Competitions jumpstart cyber careers

NCCDC students learn to defend networks during a trial by fire

One way to get that hands-on training is through the National Collegiate Cyber Defense Competition – a series of tournament-style events with an exhilarating final round where teams defend a business network against an elaborate simulated cyberattack. Raytheon Intelligence & Space, a Raytheon Technologies business, is a sponsor of the event – the largest of its kind in the United States.

“There is learning, and then there’s applied learning. NCCDC is the latter,” said Jon Check, executive director, Cyber Protection Solutions, for Raytheon Intelligence & Space. “The college teams are fending off real-world attacks against experts – the red team. You just don’t get that in the classroom. Good grades, being a good test taker and certifications don’t always translate to being good at cybersecurity.”

Competitors often find the event improves their job prospects, Check said.

“It’s the ultimate interview,” Check said. “You see the person do the job in real time and using skills and tactics that they’ll need to succeed at work.”

Customized mechanical keyboard

A customized keyboard is just one of the physical tools used by the Blue Team to help them defend their networks from the Red Team.

That rings true for Todd Scroggins and several of his colleagues at Raytheon Technologies, who say competing has helped them in their careers.

Scroggins, a cyber researcher with RI&S’ Cyber Offense and Defense Experts, or CODEX, in Huntsville, Alabama, described how NCCDC helped him work with machine-learning algorithms “to build some really cool stuff” that makes it easier to research vulnerabilities and reverse-engineer malware.

“The thing about the NCCDC competition is there are a ton of different skills used, which is the same thing needed in vulnerability research or actual developments, or anything of that nature,” said Scroggins, who competed in 2018 and 2019 at the University of South Alabama, and then coached the team in 2020, when he was a senior. “It’s real hands-on experience using tools that you’ve learned about, then actually seen deployed in real life.”

Logan Barnes, a Raytheon Intelligence & Space software engineer working on networking projects in Salt Lake City, found that NCCDC prepared him to work well under pressure and communicate better with his teammates.

“You get fire-hosed at NCCDC events – ‘Hey, this is what we need, this is what we’re going to do, this is your role,’” said Barnes, who competed in his senior year at Utah Valley University. “To be a blue-teamer, a defender, you have to be very dynamic and very flexible. You must react to real-time threats. You have red-teamers trying to compromise your systems.”

Squaring off against the deliberately stressful and chaotic simulations at the competition has made the day-to-day work of cybersecurity easier, he said.

“While we don’t have real-time attacks, we do have real-time software needs. A customer might say, ‘We need this feature implemented as soon as possible, or something’s broken. We need to get it fixed,’” he said. “So, while it’s not quite as hectic, it’s a very dynamic and fast-paced environment.”

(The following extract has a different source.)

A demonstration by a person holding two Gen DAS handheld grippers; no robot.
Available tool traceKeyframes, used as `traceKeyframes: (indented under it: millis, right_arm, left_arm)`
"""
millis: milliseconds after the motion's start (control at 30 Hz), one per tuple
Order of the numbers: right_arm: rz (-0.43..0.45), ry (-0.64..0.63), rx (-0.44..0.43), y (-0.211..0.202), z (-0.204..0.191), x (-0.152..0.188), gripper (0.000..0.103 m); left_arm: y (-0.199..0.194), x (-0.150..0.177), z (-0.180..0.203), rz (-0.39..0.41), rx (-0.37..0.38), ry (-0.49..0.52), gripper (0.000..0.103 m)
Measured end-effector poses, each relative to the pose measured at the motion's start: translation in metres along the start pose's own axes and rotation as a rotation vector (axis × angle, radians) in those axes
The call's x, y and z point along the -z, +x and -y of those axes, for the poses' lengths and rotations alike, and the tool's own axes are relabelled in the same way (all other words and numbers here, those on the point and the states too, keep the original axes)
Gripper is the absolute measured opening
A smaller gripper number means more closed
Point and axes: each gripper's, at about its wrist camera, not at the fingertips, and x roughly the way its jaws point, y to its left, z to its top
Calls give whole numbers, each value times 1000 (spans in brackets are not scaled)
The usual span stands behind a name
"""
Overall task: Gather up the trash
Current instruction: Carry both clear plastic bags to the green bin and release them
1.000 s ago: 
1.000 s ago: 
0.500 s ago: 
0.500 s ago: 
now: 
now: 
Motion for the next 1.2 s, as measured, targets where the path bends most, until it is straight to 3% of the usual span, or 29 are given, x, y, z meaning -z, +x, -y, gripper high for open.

The mentality that is instilled is what you’re doing isn’t easy, and you’ve got to really want to do it. That’s invaluable.

Christopher Fischer, University of Central Florida 2022 NCCDC co-captain

Communication and teamwork are critical to winning at NCCDC and doing well at work, said Christopher Fischer, an intern at RI&S’ CODEX campus in Melbourne, Florida, and a co-captain of the powerhouse University of Central Florida team.

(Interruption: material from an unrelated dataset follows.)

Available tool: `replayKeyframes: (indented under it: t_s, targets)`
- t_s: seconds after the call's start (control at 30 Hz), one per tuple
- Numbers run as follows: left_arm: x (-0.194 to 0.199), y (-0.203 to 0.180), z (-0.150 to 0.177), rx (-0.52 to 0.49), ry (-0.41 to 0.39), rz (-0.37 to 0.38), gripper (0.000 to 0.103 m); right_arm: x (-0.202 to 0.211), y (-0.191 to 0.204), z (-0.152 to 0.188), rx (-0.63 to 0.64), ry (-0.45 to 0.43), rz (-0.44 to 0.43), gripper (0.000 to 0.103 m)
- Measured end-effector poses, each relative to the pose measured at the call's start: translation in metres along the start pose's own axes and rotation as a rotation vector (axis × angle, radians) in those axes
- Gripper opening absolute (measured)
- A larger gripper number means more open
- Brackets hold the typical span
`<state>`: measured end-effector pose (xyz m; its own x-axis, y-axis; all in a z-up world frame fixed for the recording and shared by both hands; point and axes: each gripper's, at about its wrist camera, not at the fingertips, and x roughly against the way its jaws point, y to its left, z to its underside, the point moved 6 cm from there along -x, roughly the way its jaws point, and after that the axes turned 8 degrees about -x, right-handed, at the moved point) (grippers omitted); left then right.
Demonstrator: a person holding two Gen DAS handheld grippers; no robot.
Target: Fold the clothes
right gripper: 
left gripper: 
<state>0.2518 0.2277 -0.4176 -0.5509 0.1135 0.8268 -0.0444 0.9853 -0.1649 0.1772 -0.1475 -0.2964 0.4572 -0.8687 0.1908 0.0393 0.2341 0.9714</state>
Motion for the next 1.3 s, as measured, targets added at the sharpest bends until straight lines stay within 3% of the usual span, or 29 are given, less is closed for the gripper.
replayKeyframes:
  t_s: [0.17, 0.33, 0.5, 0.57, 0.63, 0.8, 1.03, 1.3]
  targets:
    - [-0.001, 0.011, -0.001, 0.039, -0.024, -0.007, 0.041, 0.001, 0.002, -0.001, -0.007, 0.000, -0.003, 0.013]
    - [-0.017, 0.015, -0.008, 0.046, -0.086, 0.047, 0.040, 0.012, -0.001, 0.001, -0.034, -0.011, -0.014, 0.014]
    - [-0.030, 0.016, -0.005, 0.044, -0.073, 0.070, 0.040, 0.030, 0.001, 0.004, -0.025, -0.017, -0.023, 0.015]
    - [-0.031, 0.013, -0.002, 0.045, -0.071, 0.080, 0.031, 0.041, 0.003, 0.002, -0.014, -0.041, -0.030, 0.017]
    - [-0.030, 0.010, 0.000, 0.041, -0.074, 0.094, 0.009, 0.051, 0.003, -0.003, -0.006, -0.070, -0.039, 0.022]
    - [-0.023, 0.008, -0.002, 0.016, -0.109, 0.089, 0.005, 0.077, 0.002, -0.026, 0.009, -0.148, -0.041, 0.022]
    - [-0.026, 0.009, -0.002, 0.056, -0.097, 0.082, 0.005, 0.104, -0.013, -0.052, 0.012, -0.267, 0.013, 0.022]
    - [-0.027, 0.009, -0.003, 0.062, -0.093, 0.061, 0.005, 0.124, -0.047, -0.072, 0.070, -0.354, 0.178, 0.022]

“The idea that even during a competition, where everything’s on ‘fire,’ you’ve got to be able to put down your toys and talk to a teammate about what to do, what not to do, how to approach a problem a different way,” said Fischer, who has accepted a full-time job with RI&S. “But those skills, the soft skills, the culture skills, and kind of the ethics of it still are very, very relatable to what Raytheon Intelligence & Space does.”

After winning NCCDC, Fischer said that he received several job offers but knew he wanted to work for Raytheon Technologies.

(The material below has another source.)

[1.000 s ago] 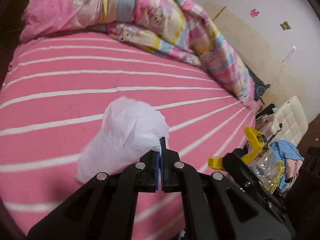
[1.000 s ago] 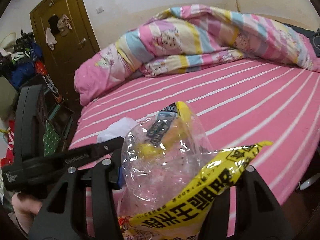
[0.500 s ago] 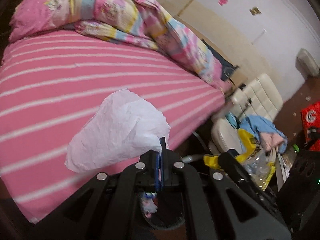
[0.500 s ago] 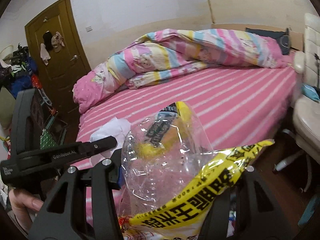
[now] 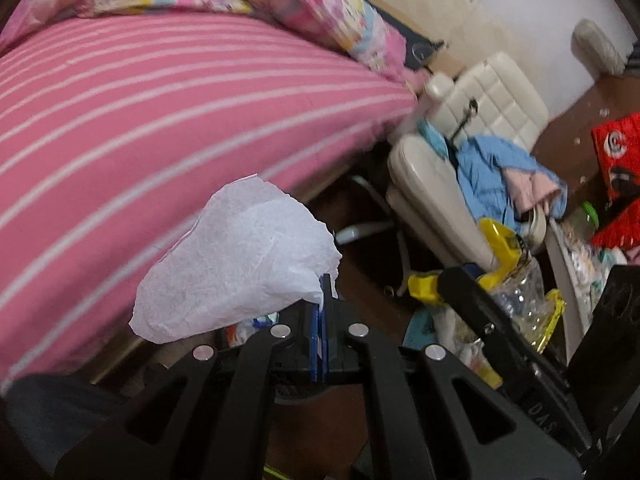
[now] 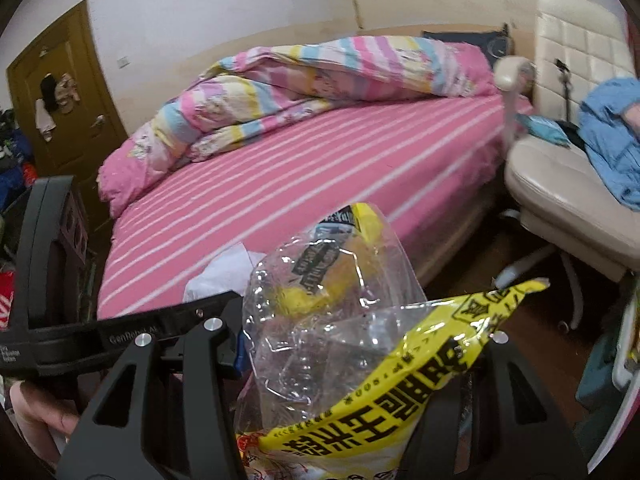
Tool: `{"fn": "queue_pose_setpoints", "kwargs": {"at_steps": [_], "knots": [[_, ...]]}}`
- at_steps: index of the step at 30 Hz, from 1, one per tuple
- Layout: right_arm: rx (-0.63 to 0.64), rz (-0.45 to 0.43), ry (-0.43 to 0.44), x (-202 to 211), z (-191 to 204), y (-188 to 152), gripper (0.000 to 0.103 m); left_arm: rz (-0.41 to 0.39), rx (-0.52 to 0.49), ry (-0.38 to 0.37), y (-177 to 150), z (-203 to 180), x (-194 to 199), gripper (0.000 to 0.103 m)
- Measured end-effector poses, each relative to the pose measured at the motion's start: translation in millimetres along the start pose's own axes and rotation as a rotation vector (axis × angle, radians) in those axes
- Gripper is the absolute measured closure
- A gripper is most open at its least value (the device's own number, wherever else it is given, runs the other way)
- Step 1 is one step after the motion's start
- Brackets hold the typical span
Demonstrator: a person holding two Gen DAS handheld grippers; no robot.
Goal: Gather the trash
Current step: 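Carry the white tissue and clear bag with both grippers over the bin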
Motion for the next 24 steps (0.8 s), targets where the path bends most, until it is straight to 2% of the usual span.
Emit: {"fn": "queue_pose_setpoints", "kwargs": {"at_steps": [8, 12, 14, 17, 24], "knots": [[-0.111, 0.096, -0.048, -21, -64, -44, 0.052, 0.15, -0.057, -0.043, -33, -21, -56, 0.102], [-0.162, 0.142, -0.072, -36, -87, -64, 0.052, 0.255, -0.097, -0.014, -44, -20, -88, 0.102], [-0.189, 0.162, -0.08, -43, -96, -71, 0.051, 0.296, -0.083, 0.005, -48, -15, -104, 0.102], [-0.244, 0.192, -0.087, -52, -111, -85, 0.051, 0.355, -0.058, -0.018, -55, -12, -126, 0.102], [-0.298, 0.262, -0.117, -74, -132, -110, 0.051, 0.517, -0.079, 0.038, -86, 1, -179, 0.102]]}}
Point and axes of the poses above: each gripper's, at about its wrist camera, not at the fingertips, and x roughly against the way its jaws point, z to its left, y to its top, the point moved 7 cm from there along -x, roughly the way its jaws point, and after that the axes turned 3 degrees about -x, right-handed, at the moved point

“I didn’t want to work in a place where I’m just chewing up bite-size issues and shopping around for corporate, off-the-shelf solutions to problems that everyone else is solving,” he said.

The story was similar for Micah Oltmann, a cyber engineer at the RI&S campus in Aurora, Colorado, who competed on the Florida Institute of Technology team.

Cyber Engineer Micah Oltmann works from her home office near Denver

Cyber Engineer Micah Oltmann works from her home office near Denver, where she is developing logging systems that will identify possible intruders and malware on space systems that Raytheon Intelligence & Space builds. While a senior at the Florida Institute of Technology, she competed in the NCCDC qualification rounds, and she said the experience has helped her on the job to think like an attacker.

“We’d have recruiters from these big Silicon Valley companies say to us, ‘Come work here...we have kegs of beer in the office and whatnot, but they’re not doing anything as cool as Raytheon [Technologies] – that’s protecting our nation, working with government and actually doing something, not just getting clicks,” she said.

Oltmann helped established the institute’s hacking club called FITSEC during her junior year and then had a chance to compete in NCCDC as a senior.

“The manager who hired me did mention that I did well in school, but then said, ‘Tell me about this hacking club you started,’ and, it wasn’t my grades that got me hired, although that didn’t hurt, it was the hacking club,” she said.

Oltmann said that participating in NCCDC opened her eyes to the various roles available in cybersecurity.

“Initially, I was very interested in red-teaming, and at FIT, we competed in a lot of red team events. We’d be given some sort of problem and we’d have to reverse-engineer it, but it was constantly breaking into systems,” she said.

Now, she is developing logging systems to identify possible intruders and malware on space systems that Raytheon Intelligence & Space builds.

“A lot of what I did at NCCDC translated when I began working at Raytheon Intelligence & Space,” Oltmann said. “I’m still asking myself, ‘How can I secure this system, and what services do I need to cut off?’ And so, I had done some security before, but the competition has directly correlated to my job now with challenging me to think, ‘How would an intruder get in, and how can I batten down those hatches?’”

Competing in NCCDC also shows employers not just job candidates’ skill sets and experience, but their focus and dedication too, Check said.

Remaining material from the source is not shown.